Los desafortunados
Imaginemos un pequeño o gran país donde se eligen a sus gobernantes por sorteo.
Cada tanto tiempo se hace una enorme lotería y sale sorteado un número de ocho
cifras que corresponde al número identificatorio de un determinado hombre o
mujer habitante del país. No hay partidos políticos, ni ideología alguna de
izquierda, de centro o de derecha, no hace falta. Todos los cargos y puestos
del estado se definen también por sorteo, no hay necesidad de idoneidad, ni de títulos ni antecedentes. El imparcial azar gobierna y la suerte
designa al afortunado que regirá los destinos de otros. El método resulta
exitoso, ya que nada impide que cualquier hijo de vecino pueda ser el próximo
presidente. Pronto, el método se replica en todos los
órdenes de la vida. Para elegir pareja se hacen sorteos y te toca la que te
toca. Es cuestión de suerte. A la hora de conseguir trabajo se sortean las
vacantes.

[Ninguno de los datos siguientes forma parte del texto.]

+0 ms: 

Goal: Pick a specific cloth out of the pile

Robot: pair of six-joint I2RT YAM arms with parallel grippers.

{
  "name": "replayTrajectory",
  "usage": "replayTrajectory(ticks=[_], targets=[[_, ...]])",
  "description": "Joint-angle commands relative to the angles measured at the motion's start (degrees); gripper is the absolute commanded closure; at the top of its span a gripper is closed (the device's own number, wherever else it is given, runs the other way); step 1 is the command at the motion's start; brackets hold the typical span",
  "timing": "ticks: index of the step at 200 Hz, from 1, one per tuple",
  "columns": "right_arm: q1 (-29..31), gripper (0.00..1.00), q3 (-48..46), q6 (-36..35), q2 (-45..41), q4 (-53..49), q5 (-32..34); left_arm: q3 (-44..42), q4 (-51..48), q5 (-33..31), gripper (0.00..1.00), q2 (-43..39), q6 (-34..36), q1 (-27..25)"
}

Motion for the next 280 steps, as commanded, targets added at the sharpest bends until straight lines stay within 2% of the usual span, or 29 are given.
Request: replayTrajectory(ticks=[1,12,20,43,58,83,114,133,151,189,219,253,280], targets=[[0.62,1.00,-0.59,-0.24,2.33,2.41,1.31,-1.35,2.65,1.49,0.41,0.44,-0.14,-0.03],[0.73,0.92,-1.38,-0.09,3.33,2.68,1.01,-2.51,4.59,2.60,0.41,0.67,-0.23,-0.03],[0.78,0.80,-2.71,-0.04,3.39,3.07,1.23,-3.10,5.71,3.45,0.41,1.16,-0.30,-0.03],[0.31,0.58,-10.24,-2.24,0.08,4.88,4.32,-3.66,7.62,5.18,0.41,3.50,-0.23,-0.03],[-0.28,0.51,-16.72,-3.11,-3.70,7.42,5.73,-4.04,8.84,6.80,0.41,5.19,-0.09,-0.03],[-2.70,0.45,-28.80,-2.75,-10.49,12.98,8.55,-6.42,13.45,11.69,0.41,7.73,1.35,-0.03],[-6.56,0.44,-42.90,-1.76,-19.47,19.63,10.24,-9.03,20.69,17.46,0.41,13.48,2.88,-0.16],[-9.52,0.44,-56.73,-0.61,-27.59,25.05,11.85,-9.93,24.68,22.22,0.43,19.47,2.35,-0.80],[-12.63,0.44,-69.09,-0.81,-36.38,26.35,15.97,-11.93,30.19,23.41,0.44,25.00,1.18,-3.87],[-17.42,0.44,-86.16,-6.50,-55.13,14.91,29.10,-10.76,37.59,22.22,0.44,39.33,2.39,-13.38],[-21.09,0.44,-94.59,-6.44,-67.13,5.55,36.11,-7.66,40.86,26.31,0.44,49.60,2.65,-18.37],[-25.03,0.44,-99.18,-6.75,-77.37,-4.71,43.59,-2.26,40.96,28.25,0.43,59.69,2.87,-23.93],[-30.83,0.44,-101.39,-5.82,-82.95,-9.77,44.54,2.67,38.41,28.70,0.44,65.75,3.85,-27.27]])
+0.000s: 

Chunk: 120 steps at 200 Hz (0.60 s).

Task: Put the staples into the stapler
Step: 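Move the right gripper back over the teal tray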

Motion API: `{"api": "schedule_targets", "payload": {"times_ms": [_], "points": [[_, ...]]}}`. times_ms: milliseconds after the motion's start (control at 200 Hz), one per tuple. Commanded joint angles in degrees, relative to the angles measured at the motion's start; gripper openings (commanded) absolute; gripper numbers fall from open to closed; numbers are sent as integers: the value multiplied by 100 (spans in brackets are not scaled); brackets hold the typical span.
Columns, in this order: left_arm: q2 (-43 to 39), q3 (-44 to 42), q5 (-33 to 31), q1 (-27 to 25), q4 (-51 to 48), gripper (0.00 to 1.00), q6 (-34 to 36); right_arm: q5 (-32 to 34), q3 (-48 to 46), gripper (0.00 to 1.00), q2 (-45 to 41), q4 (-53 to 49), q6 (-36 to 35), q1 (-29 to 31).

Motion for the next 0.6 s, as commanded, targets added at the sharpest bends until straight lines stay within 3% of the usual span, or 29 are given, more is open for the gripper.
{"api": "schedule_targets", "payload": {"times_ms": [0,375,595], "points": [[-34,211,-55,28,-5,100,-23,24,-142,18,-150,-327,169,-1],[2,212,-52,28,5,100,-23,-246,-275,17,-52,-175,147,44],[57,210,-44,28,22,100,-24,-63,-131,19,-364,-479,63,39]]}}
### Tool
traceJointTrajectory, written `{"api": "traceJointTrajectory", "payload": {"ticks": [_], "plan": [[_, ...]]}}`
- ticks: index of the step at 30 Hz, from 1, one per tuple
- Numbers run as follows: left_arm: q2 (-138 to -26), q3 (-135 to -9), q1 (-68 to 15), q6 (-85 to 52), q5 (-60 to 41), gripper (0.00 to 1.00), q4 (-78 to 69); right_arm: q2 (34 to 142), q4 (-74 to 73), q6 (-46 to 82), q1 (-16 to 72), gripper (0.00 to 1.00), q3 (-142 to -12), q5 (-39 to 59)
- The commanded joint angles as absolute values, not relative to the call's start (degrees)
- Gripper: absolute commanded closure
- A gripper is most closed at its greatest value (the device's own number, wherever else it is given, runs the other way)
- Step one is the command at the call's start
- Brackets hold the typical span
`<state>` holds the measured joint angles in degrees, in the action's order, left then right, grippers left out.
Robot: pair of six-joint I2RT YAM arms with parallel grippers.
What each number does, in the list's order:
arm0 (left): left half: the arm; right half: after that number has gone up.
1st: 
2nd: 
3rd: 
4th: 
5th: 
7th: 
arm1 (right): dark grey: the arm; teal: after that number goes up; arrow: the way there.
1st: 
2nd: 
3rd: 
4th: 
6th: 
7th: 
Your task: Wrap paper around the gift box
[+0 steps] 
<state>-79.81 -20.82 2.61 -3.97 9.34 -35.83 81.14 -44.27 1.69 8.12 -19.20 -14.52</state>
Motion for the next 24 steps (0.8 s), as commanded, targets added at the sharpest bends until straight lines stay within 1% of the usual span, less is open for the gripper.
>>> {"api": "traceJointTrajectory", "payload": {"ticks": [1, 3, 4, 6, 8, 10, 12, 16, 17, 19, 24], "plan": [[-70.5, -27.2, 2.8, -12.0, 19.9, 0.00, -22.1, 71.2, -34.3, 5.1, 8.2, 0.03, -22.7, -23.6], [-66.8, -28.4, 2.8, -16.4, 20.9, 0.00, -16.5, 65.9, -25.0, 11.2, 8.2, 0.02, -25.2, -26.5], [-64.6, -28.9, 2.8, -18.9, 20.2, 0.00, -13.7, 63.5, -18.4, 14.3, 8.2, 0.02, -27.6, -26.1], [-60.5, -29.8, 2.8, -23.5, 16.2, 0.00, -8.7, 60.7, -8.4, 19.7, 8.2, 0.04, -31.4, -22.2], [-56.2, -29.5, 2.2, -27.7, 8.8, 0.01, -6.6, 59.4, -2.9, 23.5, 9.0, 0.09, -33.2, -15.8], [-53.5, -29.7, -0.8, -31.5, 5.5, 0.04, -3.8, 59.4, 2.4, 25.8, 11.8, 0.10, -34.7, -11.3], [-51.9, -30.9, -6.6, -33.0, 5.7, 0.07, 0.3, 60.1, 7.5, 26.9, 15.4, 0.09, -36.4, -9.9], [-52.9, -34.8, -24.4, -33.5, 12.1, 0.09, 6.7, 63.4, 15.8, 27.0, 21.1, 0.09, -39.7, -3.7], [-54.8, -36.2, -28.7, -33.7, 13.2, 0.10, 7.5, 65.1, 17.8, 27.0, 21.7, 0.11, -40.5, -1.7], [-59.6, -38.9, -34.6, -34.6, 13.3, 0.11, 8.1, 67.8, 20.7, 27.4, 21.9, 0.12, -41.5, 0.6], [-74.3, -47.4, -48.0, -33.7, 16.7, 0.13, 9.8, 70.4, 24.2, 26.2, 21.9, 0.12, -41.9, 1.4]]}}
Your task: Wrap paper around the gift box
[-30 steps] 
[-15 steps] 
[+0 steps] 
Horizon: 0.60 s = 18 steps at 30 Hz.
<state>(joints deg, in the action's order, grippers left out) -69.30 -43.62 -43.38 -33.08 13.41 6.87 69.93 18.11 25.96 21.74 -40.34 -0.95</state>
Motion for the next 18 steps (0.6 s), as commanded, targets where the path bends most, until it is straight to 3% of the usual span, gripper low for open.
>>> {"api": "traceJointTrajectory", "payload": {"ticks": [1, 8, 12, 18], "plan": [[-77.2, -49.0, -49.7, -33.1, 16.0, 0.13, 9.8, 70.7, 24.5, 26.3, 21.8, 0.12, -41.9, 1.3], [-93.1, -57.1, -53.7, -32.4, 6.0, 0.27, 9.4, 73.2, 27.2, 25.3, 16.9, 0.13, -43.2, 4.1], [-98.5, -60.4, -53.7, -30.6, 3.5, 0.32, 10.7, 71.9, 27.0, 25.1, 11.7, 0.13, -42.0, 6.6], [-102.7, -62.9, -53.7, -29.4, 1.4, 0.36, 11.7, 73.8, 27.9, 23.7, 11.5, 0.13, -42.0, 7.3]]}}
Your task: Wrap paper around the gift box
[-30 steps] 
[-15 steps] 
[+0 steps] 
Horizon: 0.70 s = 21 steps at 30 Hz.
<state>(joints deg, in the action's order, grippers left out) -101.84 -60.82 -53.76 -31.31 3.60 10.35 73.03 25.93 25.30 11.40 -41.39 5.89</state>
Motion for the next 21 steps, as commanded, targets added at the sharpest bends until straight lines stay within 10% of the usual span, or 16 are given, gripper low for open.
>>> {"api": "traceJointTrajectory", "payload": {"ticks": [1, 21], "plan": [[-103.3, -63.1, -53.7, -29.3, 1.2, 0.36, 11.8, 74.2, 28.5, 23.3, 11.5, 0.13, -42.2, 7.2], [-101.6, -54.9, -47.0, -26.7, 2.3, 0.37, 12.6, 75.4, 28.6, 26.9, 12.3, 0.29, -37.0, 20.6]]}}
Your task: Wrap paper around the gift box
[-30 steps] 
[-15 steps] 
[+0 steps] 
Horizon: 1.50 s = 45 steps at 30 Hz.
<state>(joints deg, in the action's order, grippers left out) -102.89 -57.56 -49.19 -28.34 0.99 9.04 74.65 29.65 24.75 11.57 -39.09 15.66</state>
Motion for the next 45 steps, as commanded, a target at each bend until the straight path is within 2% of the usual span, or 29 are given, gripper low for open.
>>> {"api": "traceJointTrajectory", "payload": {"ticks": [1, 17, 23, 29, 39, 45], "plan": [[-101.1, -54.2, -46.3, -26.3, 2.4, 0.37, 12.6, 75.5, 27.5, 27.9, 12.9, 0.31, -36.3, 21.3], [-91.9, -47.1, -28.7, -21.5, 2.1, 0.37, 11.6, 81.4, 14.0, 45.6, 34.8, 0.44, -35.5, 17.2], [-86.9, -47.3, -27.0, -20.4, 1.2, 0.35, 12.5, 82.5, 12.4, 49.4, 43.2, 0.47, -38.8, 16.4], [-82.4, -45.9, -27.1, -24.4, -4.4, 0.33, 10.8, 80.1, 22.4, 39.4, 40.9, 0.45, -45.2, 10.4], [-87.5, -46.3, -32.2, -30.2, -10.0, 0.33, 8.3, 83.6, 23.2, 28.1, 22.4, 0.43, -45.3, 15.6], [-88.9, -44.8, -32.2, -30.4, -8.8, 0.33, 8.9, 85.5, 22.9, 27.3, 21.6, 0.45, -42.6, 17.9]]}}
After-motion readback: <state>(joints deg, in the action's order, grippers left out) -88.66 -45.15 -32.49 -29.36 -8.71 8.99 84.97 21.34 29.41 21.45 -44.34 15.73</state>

Se sortean los lugares en las escuelas, se sortean
las camas de hospital, se sortean los alimentos y los medicamentos. Es un mundo perfecto bajo el
mandato impoluto e incuestionable de la suerte. Como resultado en nuestro imaginario país de absoluta libertad existen entonces
sólo dos clases de personas posibles: los afortunados y los desafortunados.
Estos últimos conforman una enorme mayoría, pues como todos saben la suerte es
mezquina. El país se llena de desafortunados, de perdedores, de desgraciados
que pululan por doquier con la esperanza de que un día salgan sorteados. En su ansiedad
por que les cambie la suerte, un día, los perdedores se juntan en asamblea general y
multitudinaria para discutir qué pueden hacer al respecto. Pasan las horas y toman
fuerza dos posturas extremas como posibles soluciones. Una indica que todos los desafortunados allí presentes, más todos los otros que
no tuvieron la suerte de llegar, deberían irse del país, buscar refugio en el
exilio en tierras lejanas; en países donde el destino no lo decida la suerte. La
otra postura propugna que los imbéciles sin suerte deberían levantarse en armas
y derrocar el orden establecido que los excluye y les niega su derecho a mejor suerte. Se
generan discusiones acaloradas que parecieran no encontrar un punto de acuerdo.
Irse o pelear es la cuestión. Entonces, uno de los hombres, el más
desafortunado de todos, se sube a un palco elevado y proclama: "dejémoslo
a la suerte” afirma el desgraciado “lancemos una moneda al aire y que el azar decida. Si sale cara, el exilio, si sale cruz, la revolución". Es una
buena idea, digna de un montón de perdedores.
Cinco
días han pasado sin que los pobres desafortunados puedan encontrar una mísera
moneda que los ayude a decidir. Tal es su suerte.